El gran desorden comenzó la noche del 17 de Enero. En los días siguientes nadie pensaba ni hablaba de otra cosa: empieza una guerra, peor que las anteriores; sus consecuencias son imprevisibles...
En la universidad las reacciones no se hacen esperar. Unos justifican «el conflicto» con las consabidas razones: «hay que acabar con este desgraciado que puede arruinar la economía mundial», «si no paramos a este loco mañana le tenemos en casa», «ha prostituido el derecho internacional»...
La izquierda proclama un pacifismo ingenuo: no a la guerra provocada por Bush, no a la mili, no a la OTAN, no a la destrucción de la naturaleza, de la mujer y de los planes de estudios... En definitiva, utilizan el Golfo para una guerra particular: demostrar que su ideología merece la pena; que, a pesar de los pesares, siguen existiendo.
A nosotros nos ha sorprendido un dato: en lo que hacíamos no nos movía una repulsión sentimental por lo que pasaba en el Medio Oriente; tampoco nos movía el intento reactivo de restablecer una justicia angelical y etérea, un orden universal ajeno, en última instancia, al dolor de cada hombre concreto.
Para nosotros la guerra es un hecho injusto.

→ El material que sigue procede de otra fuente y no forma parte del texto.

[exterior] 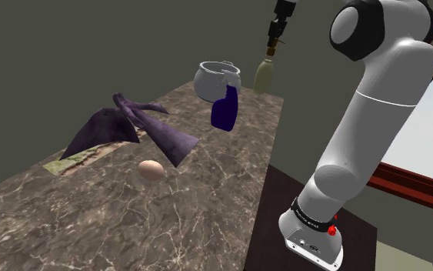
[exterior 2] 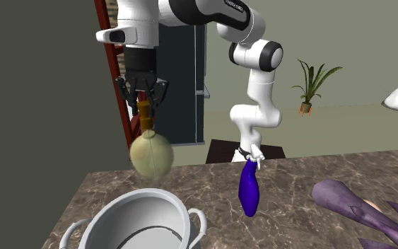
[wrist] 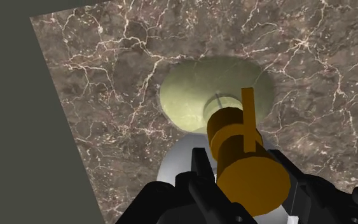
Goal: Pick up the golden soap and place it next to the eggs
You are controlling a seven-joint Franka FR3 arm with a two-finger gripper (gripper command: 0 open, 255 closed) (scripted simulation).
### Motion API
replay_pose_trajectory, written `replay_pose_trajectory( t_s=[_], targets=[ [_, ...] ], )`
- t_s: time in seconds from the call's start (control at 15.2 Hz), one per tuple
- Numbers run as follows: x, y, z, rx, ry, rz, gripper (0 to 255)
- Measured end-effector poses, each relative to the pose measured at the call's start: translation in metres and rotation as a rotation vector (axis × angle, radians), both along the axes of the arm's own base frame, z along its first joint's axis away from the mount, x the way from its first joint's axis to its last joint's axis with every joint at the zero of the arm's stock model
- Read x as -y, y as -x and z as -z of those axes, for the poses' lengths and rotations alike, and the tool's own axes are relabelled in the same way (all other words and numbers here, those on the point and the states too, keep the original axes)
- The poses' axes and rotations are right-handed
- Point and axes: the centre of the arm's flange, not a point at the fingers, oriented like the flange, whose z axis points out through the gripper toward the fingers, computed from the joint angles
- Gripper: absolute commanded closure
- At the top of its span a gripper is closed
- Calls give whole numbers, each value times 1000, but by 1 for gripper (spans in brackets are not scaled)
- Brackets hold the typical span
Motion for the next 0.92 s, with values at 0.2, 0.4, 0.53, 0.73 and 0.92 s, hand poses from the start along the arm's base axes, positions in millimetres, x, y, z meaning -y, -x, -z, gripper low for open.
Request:
replay_pose_trajectory(
  t_s=[0.2,0.4,0.53,0.73,0.92],
  targets=[
    [1,-1,-14,0,0,0,255],
    [-4,0,-26,0,-1,-1,255],
    [-24,4,-29,0,-2,-1,255],
    [-64,12,-27,0,-2,-2,255],
    [-102,19,-27,0,-2,-2,255]
  ],
)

La muerte de mujeres, niños, ancianos y hombres no se justifica con las razones que los poderosos han utilizado para provocar la guerra. Nos sentimos profundamente unidos con los que están siendo más afectados por esta guerra.

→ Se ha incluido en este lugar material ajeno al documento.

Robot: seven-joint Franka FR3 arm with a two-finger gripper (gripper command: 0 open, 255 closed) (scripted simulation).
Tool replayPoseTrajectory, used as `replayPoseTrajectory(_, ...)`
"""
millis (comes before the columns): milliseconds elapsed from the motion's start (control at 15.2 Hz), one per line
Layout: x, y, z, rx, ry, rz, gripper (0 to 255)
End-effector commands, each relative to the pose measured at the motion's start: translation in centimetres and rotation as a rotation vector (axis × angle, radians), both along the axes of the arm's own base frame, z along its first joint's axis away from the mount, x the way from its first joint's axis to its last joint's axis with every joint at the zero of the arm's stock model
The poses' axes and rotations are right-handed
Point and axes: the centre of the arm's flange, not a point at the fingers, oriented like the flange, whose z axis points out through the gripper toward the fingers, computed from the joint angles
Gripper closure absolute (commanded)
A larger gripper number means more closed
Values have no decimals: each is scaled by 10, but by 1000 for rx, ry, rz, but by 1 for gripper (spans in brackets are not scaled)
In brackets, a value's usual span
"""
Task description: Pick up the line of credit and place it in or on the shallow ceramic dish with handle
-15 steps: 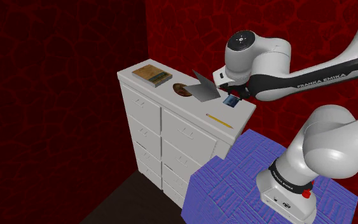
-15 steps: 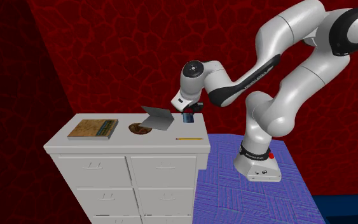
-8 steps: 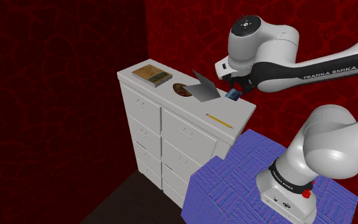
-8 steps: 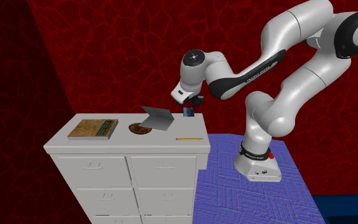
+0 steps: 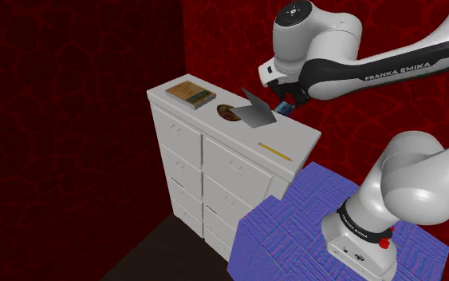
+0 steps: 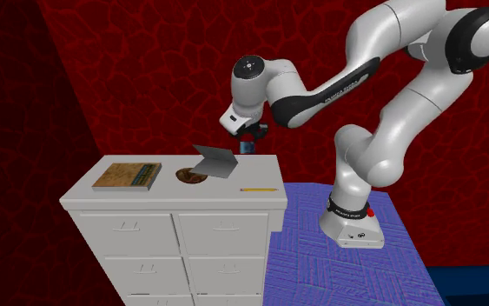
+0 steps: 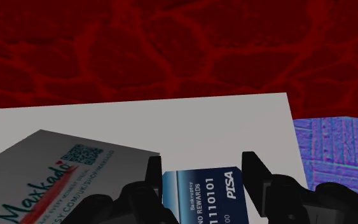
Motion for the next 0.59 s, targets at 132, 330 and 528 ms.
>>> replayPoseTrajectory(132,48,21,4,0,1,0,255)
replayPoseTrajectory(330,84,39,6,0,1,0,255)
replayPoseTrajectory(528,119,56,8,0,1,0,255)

Estas palabras, repetidas multitud de veces estos días, no buscan sacudir los cimientos de nuestra sensibilidad y llenarnos la cabeza de una rabia impotente. Ambas cosas se pierden en cuanto se acaba de leer el texto o de escuchar este «bonito» discurso y uno se entristece más.

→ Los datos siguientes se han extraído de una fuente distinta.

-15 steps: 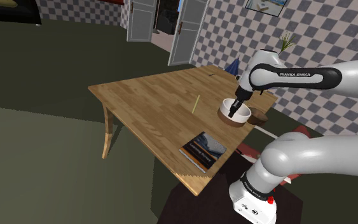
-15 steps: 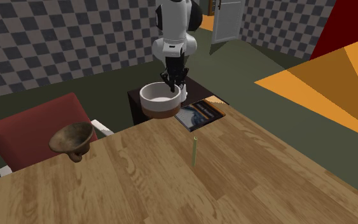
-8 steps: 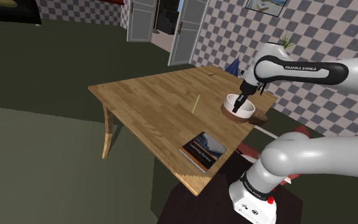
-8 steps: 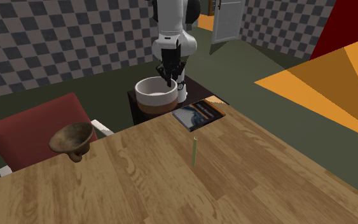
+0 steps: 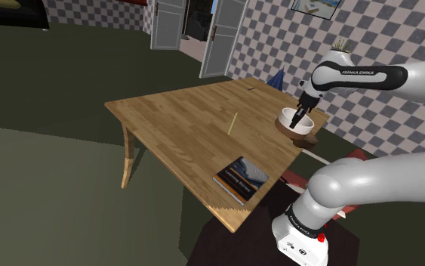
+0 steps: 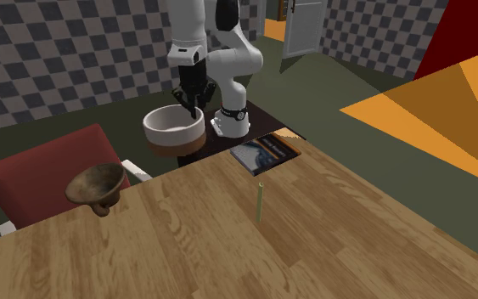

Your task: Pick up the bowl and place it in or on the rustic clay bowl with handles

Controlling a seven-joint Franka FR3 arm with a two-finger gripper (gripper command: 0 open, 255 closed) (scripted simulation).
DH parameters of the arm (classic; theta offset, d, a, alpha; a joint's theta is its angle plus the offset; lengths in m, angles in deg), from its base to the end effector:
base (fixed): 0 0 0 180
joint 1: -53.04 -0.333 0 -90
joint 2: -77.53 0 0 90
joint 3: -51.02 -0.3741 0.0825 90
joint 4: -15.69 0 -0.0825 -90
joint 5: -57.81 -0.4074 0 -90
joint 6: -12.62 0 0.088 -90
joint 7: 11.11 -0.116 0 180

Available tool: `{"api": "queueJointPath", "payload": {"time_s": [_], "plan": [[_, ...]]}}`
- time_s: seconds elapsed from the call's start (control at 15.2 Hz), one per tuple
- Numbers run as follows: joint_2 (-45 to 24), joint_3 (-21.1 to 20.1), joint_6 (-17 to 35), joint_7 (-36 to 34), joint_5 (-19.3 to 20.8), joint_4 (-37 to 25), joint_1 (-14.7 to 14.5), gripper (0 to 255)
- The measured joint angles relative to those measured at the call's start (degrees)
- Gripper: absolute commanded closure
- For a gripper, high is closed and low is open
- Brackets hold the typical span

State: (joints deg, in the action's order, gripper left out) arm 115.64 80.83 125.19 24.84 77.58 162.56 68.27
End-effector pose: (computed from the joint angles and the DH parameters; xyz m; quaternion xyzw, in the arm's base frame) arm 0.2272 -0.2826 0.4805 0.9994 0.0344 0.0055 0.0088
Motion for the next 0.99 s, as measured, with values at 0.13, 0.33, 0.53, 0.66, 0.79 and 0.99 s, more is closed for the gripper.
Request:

Si podemos pedir que se haga justicia con cada hombre, si nos condolemos por el sufrimiento de tantas personas, si reclamamos una paz real que invada la vida y no sea un valor que pueda justificar la guerra, es porque hemos encontrado a Uno en el que se puede abrazar el dolor y la contradicción de la muerte. Ha habido Uno que nos ha amado con gratuidad, nos ha perdonado hasta el fondo, nos ha cambiado y nos ha descubierto que todo está hecho para existir eterna y verdaderamente y que «la justicia es inmortal» (Sab. 1). Ha sido Él quien nos ha juntado y nos ha descubierto que estas palabras no son una mentira humillante.
Nuestras palabras no nacen de una ideología política o religiosa. Nacen de haber encontrado el lugar en el que todo el mundo desearía vivir y en el que la promesa de la vida se cumple.
Estos días nuestro trabajo en la universidad, los carteles, las asambleas, los debates que sostenemos para entender más lo que está aconteciendo, nos enseñan que el juicio más verdadero que se puede dar al mundo con su violencia y su dolor, es el dilatarse de esta posibilidad real de paz, el comunicarse de esta compañía, de este lugar; todo el esfuerzo que hacemos es para que el impacto de Cristo crezca en nosotros y, a través nuestro, llegue a todos y así se transfigure el mundo.